На первый взгляд казалось, что город живёт обычной жизнью. Всё так же по вечерам много праздношатающегося народа на Невском проспекте. Конные экипажи и автомобили, (которых в Петербурге ещё было мало), подвозят публику в Мариинский и Михайловский театры, работают рестораны и трактиры, а когда ударили морозы, на улицах и площадях дворники разожгли костры. Около этих костров обычно грелись дворники и городовые1, им подолгу приходилось бывать на улице. Так же собирались у костров простолюдины – их плохая одежда не спасала от лютых холодов и злых ветров. Около костров, обычно этот народ сетовал на горькую судьбу. Сейчас эти люди вели те же разговоры, но с ненавистью поглядывали они на стоящих тут же городовых, и громко заявляли:
– Ну, ничего, скоро отольются вам наши слёзы!
Что удивительно, городовые спокойно слушали бунтарей, не осаживали их, не волокли в полицейскую часть. Раньше за такие речи, вмиг бы скрутили! Нет, что-то не так в Петербурге.
Обратив внимания на эти сцены у костров, а потом, прогулявшись по Фонтанке и Невскому проспекту, вдруг замечаешь – здесь совершенно нет военных. В ресторанах офицеров по-прежнему много, но на улице они не появляются, передвигаются исключительно на извозчичьих экипажах. Пропали офицеры с проспектов и набережных! Не ходят больше по Невскому проспекту, выискивая девиц с жёлтыми билетами2.
После расстрела шествия рабочих в Петербурге 9 января 1905 года, (этот день в народе прозвали «Кровавое воскресенье»), в городе было несколько случаев убийств офицеров, вот и боятся они ходить по улицам.
В рабочие слободки не заходят городовые, тоже опасаются.
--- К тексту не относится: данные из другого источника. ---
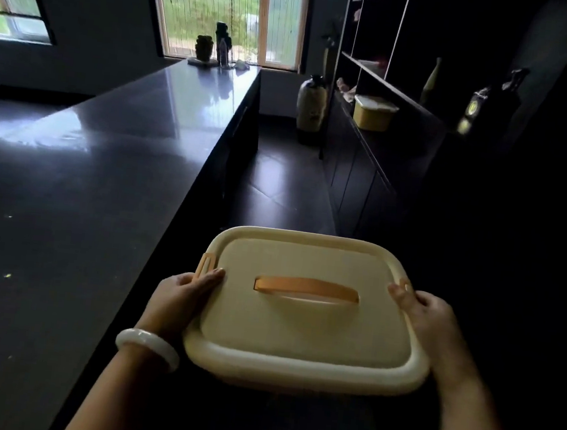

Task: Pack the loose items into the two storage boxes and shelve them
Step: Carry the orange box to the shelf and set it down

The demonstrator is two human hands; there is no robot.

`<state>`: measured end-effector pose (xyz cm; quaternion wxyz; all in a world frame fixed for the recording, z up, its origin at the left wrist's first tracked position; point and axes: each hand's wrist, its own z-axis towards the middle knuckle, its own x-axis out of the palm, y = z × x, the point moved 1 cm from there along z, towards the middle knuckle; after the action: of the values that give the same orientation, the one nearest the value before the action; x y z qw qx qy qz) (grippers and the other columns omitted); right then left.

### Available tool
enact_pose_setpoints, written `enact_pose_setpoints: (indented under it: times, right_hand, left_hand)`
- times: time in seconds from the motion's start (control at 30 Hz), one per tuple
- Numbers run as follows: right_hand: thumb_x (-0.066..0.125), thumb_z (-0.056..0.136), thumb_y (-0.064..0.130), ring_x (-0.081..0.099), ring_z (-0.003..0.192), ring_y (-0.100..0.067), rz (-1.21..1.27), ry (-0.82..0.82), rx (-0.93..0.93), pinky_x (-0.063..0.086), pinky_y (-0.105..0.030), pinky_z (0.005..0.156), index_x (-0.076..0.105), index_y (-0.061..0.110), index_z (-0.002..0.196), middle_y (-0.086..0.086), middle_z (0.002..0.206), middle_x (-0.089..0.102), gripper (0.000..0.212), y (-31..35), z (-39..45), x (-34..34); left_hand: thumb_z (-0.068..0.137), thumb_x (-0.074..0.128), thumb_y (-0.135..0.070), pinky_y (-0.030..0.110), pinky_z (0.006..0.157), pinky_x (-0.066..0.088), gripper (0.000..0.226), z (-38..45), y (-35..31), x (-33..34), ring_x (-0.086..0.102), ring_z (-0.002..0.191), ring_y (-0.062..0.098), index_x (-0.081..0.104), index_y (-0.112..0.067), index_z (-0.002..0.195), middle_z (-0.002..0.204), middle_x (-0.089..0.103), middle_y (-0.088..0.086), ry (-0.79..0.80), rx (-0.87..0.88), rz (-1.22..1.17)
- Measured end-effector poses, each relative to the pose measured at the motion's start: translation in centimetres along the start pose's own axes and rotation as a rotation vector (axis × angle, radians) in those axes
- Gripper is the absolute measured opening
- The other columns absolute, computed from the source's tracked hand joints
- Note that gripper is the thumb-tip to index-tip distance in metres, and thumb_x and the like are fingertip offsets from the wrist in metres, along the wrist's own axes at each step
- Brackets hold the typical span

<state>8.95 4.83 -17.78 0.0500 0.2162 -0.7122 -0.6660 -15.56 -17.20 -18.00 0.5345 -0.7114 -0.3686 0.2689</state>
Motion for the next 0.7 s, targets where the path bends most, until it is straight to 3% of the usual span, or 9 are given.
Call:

Полицию там заменила рабочая милиция, теперь рабочие сами поддерживают порядок в слободках. Причём патрули рабочей милиции можно встретить не только в слободках, но и на улицах города. Появились в городе люди с красными повязками, они дают указания городовым, составляют протоколы на домовладельцев, не обеспечивающих у себя во дворах своевременную уборку мусора. Их распоряжения послушно выполняют городовые, околоточные3 и домовладельцы. Людей с красными повязками зовут – уполномоченные Совета рабочих депутатов Петербурга. Заседает этот Совет в помещении Вольного экономического общества4, верховодят там Хрусталёв-Носарь5 и Троцкий6.
Все изменения, произошедшие в столице Российской империи, мало интересовали управляющего Московского учётного банка Александра Ивановича Гучкова. После событий «Кровавого воскресенья», всколыхнулась вся Россия, везде забастовки, собрания и митинги. Напуганный всем этим император Николай II, 17 октября 1905 года издал Манифест, в котором объявлял о послаблениях в общественной жизни со стороны власти. Царь обещал учредить совещательный орган, куда будут избираться «достойнейшие из достойных». Никакими полномочиями этот выборный орган наделён не был, но русская интеллигенция всколыхнулась. Везде шли собрания либералов. В Москве, инициатором таких собраний выступил Александр Гучков, он даже предоставил для них свою квартиру.
Московские либералы решили объединиться с петербургскими, и создать свою партию. В Петербурге либералов возглавлял тайный советник барон Павел Леопольдович Корф. Обсудить вопросы объединения, Гучков и Корф, договорились за обедом, в ресторане «Донон», который находится на Мойке, возле Певческого моста.
В полдень на набережной Мойки почти нет народа – гимназисты и студенты на занятиях, чиновники сидят в присутствии7, а офицеры, на улицах появляться боялись. Потому Гучков, расплатившись с извозчиком, обратил внимание на шедшего по тротуару мужика. Одет тот был в поддёвку8, с непокрытой головой, длинные волосы и густая борода его, были спутаны и нечёсаны. Мужик походил на юродивого или на разбойника.
– Застудишь голову мил человек, – сказал Гучков. Он поёжился в своём пальто с бобровым воротником, пронзительный ветер пробирал не на шутку: – Вон как ветер прихватывает!
– Эх, барин, сказано в Писании: «Холод и зной, лето и зима, день и ночь, не прекратятся». Всё от Бога нам дано, – усмехнулся мужик, – а на то, что от Господа, роптать не следует, а претерпевать с прилежанием надобно.
– Да ты братец философ, – усмехнулся Гучков, – как звать-то тебя?
– Гришка, раб Божий, – поклонился мужик.
– Ну, счастливо оставаться раб Божий Григорий, – кивнул Гучков и вошёл в ресторан.
Мужик побрёл дальше. Фамилия у него была Распутин. Идти ему нужно до Каменного острова. Там на Сергиевской улице9, снимала особняк графиня Клейнмихель. Она должна была отвезти Гришку в усадьбу Сергеевку, которая находится в Петергофе.